A below-average Malaysian thriller
There have been a number of big movies depicting a deadly game played in exchange for money or a big prize. In 2019 we had Escape Room. 2016 saw us graced with Nerve, a neon-drenched mediocre thriller. Further back you’ll find the psychologically twisted Exam (2009), the craze of the Saw franchise and 1997’s fantastic The Game, to name but a few. The point I’m trying to make here is that this idea of a protagonist thrown into a series of deadly games or fighting for money is nothing new in this space. And that’s, unfortunately, part of the problem with Kill-Fist.
This Malaysian movie essentially combines the plots of both Warrior and Nerve, with a sprinkling of The Game for good measure. The plot is then played out across a rather predictable and rapid 90 minute run-time that fails to live up to expectations.

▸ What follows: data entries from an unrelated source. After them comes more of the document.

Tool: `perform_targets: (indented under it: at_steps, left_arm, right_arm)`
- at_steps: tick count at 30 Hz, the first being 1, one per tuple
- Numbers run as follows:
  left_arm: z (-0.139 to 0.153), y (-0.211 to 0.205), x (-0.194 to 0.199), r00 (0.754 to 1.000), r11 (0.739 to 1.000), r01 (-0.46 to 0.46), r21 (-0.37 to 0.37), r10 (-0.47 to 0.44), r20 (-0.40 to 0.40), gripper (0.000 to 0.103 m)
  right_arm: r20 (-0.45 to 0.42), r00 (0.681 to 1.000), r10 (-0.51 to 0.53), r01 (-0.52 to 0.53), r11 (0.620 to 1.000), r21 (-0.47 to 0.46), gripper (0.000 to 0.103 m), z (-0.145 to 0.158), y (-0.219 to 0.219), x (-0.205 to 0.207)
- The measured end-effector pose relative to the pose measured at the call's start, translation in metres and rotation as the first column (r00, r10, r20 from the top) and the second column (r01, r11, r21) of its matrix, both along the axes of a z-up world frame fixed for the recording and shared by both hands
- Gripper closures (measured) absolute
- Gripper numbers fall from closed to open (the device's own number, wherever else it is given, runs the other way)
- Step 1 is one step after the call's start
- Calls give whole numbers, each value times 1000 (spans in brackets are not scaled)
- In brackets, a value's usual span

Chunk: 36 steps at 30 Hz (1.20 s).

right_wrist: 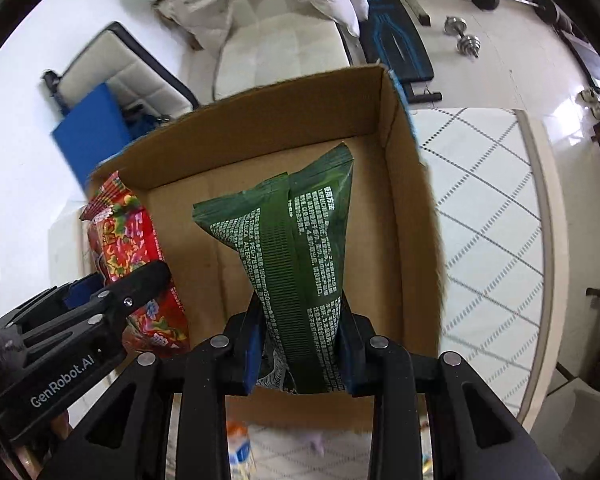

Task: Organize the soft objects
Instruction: 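Carry both bags into the box and open both grippers, then grasp the yellow milk carton with the left gripper while the right grasps the lilac cloth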

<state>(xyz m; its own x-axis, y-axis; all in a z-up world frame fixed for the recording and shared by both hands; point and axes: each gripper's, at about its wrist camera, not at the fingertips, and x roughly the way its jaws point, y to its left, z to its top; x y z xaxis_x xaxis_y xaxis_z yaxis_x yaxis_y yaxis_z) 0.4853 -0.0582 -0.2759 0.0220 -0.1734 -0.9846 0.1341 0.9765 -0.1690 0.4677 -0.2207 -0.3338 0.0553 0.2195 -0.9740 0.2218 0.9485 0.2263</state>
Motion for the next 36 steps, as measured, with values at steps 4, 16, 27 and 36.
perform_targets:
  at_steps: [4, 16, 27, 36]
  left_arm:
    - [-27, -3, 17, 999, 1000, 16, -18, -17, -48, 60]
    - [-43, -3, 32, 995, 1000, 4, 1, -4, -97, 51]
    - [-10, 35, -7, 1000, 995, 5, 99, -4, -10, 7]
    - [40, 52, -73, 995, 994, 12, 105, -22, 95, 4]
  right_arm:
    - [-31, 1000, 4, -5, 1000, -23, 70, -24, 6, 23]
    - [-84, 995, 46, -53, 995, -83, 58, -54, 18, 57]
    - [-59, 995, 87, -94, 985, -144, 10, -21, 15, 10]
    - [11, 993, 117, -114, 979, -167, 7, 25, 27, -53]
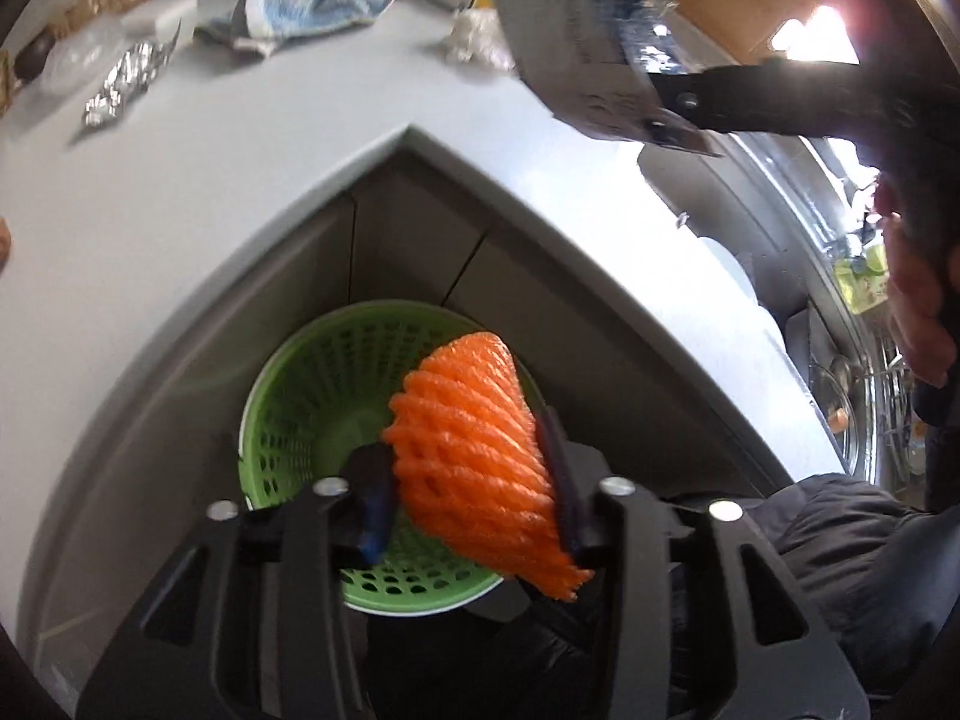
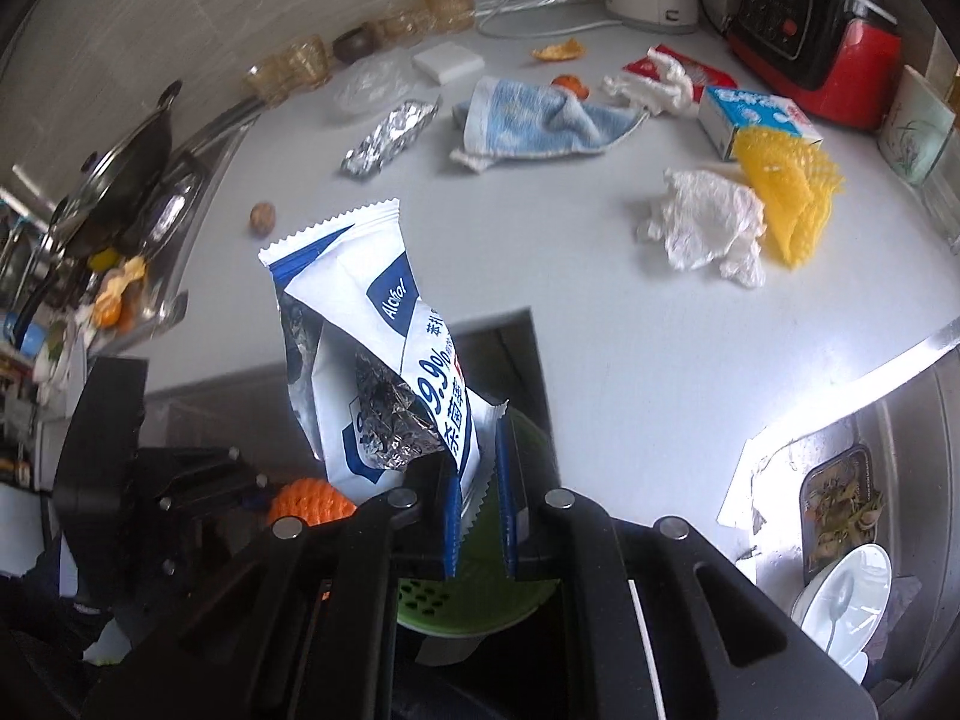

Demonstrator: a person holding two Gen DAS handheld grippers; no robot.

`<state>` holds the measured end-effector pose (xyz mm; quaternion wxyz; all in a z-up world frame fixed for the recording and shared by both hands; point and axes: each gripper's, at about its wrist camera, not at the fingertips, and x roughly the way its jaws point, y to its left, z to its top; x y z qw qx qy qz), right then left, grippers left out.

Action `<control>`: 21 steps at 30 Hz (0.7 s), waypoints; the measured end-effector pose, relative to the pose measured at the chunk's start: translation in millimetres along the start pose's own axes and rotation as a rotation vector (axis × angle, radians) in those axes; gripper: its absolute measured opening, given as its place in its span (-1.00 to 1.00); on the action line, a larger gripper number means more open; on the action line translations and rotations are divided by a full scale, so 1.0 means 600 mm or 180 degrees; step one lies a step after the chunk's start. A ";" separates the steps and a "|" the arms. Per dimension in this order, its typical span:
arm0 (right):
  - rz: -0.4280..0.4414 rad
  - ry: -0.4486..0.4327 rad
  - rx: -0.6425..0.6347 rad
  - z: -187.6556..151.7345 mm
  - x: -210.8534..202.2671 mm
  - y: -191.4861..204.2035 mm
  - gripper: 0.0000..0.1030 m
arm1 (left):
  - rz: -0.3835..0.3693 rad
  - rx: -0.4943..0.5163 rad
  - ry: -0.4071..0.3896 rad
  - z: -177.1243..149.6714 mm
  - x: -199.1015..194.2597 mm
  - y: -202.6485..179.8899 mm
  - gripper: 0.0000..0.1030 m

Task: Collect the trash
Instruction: 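Drop the orange net into the green basket with the left tool while the right tool drops the wipe packet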

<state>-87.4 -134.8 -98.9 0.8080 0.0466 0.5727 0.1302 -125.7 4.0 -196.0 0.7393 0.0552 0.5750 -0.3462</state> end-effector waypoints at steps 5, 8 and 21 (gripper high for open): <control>0.0085 0.0051 -0.0175 -0.006 0.005 0.002 -0.79 | 0.0175 -0.0109 -0.0172 0.004 -0.022 -0.009 0.59; 0.0143 0.0067 -0.0231 -0.003 0.008 0.003 -0.78 | 0.0271 -0.0153 -0.0221 0.012 -0.034 -0.007 0.68; 0.0333 0.0371 -0.0747 -0.043 0.012 0.041 -0.62 | 0.0989 -0.0917 -0.0883 0.027 -0.172 0.095 0.83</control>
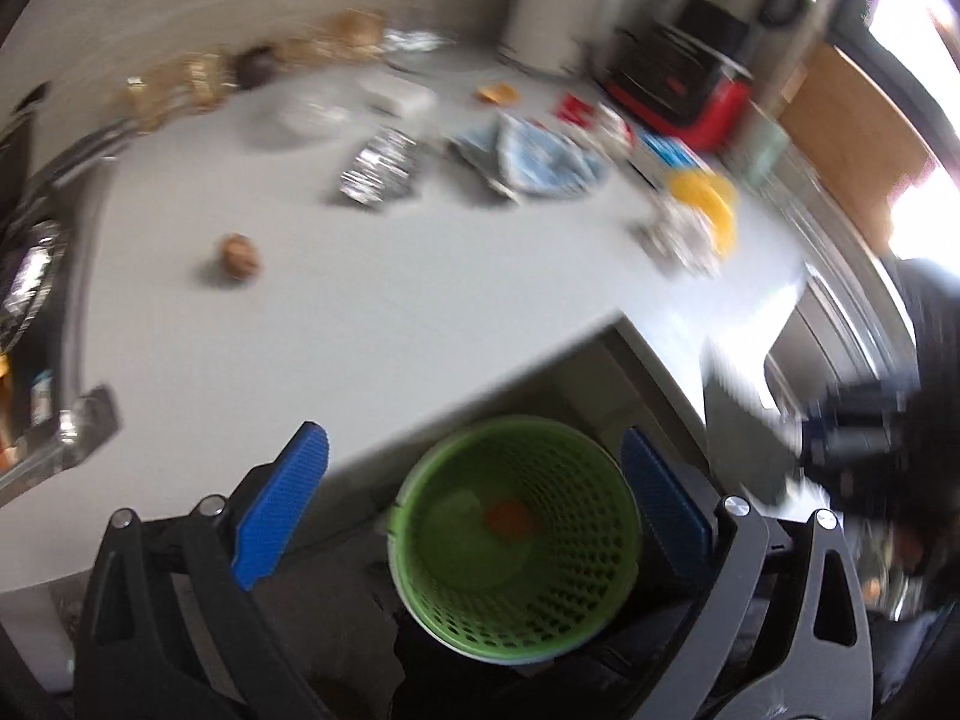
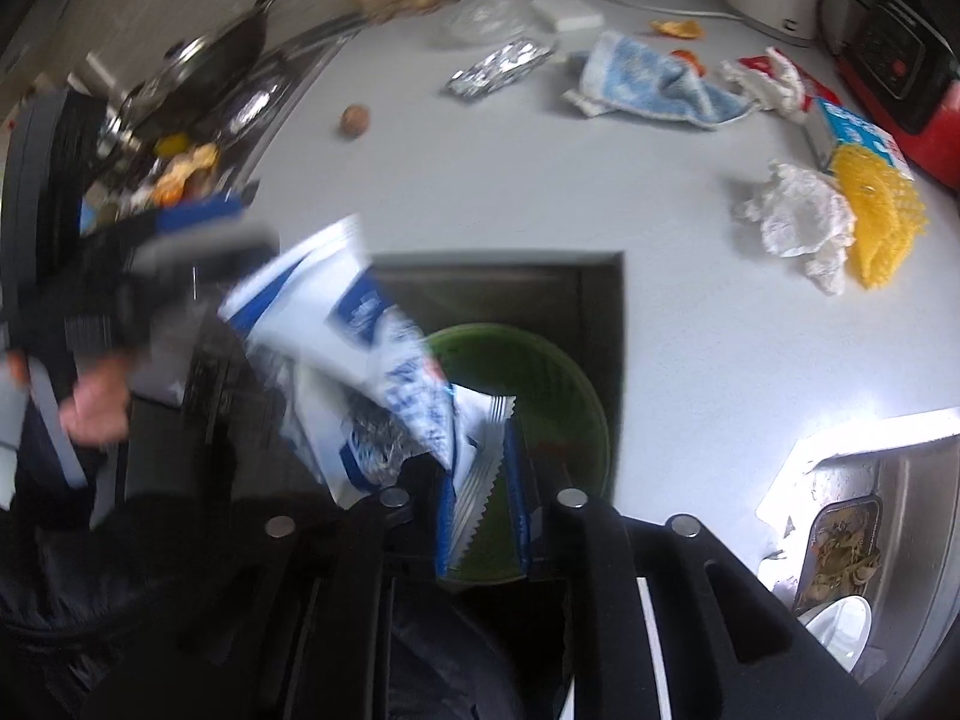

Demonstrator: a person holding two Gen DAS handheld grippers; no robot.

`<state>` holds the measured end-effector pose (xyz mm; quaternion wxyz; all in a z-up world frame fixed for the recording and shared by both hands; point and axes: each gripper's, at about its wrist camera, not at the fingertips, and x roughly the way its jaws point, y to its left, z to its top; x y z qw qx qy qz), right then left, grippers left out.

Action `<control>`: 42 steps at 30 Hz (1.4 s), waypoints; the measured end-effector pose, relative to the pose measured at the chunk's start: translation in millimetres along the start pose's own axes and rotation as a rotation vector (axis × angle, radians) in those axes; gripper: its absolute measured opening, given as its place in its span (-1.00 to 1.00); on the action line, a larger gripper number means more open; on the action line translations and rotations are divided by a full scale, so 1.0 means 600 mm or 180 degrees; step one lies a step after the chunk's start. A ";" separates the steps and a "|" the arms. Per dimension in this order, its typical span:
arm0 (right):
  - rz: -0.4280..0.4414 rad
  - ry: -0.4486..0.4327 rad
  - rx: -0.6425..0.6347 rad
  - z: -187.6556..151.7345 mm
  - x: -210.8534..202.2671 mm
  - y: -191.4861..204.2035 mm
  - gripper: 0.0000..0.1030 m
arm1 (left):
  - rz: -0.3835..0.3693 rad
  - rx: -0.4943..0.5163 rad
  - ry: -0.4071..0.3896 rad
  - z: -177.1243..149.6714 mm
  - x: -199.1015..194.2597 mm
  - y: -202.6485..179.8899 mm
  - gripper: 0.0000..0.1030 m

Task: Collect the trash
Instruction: 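Drop the orange net into the green basket with the left tool while the right tool drops the wipe packet, then grasp the brown taro root with the left tool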

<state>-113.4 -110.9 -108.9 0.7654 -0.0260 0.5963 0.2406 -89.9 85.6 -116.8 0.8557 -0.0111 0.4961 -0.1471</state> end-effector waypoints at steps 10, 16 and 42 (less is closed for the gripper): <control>-0.0201 -0.0123 -0.0142 0.010 0.009 0.038 0.79 | 0.0282 -0.0325 -0.0104 0.035 0.006 0.076 0.85; -0.0339 -0.0389 0.0022 0.055 -0.005 0.025 0.81 | 0.0410 -0.0494 -0.0123 0.051 0.031 0.102 0.85; -0.0990 -0.0960 0.0487 0.279 0.030 -0.055 0.93 | 0.1153 -0.1270 0.0001 0.153 0.207 0.216 0.61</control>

Our protagonist here is Zhang, a middle-aged man struggling to excel in a crippling economy trying to sell insurance. He’s about to get divorced and he’s losing custody of his daughter Didi too. If that wasn’t enough, Zhang’s misery is compounded by the fact his father is suffering from Alzheimer’s. Talk about a bad break!
Thankfully, Zhang receives an invitation on his computer one night to a strange game called Kill-Fist. The rules are pretty simple. After receiving a parcel with a uniform and a watch inside, Zhang is to show up at an underground parking lot, fight a combatant, knock them out and sync their watches to progress on. Winners gain money, losers gain a black eye, and the higher ranked fights coming against much more skilled combatants.
Coinciding with Zhang’s rise up the ranks is a pastor called John, who has ties with Zhang in the past and similarly starts fighting to make money. Nestled in the middle of these two subplots is another involving a college student called Jean, which eventually becomes entangled in the struggles of these two men.
The screenplay is pretty simple and you’ll see the final twist coming a mile away. The fighting and action is admittedly pretty good but the music is surprisingly subdued and ill-fitting. With the exception of the final fight (which is annoyingly cut and half of which happens off-screen), most of the music is so chilled that it completely juxtaposes what’s happening, which is an odd artistic choice if I’m honest.
Kill-Fist isn’t particularly gory either, but it does have some very uncomfortable scenes. There’s a rape thrown in the middle of this that feels tonally off-kilter, not to mention Jean’s story taking a very dark turn that ultimately feels more for shock-value than genuine narrative progression.
With all that in mind, Kill-Fist is a simple and straightforward action thriller, that stays by-the-numbers to a fault. It’s not particularly taxing and it’s very easy to watch, but it’s also very easy to forget as well. It’s not an outright bad movie but it’s a not a particularly good one either.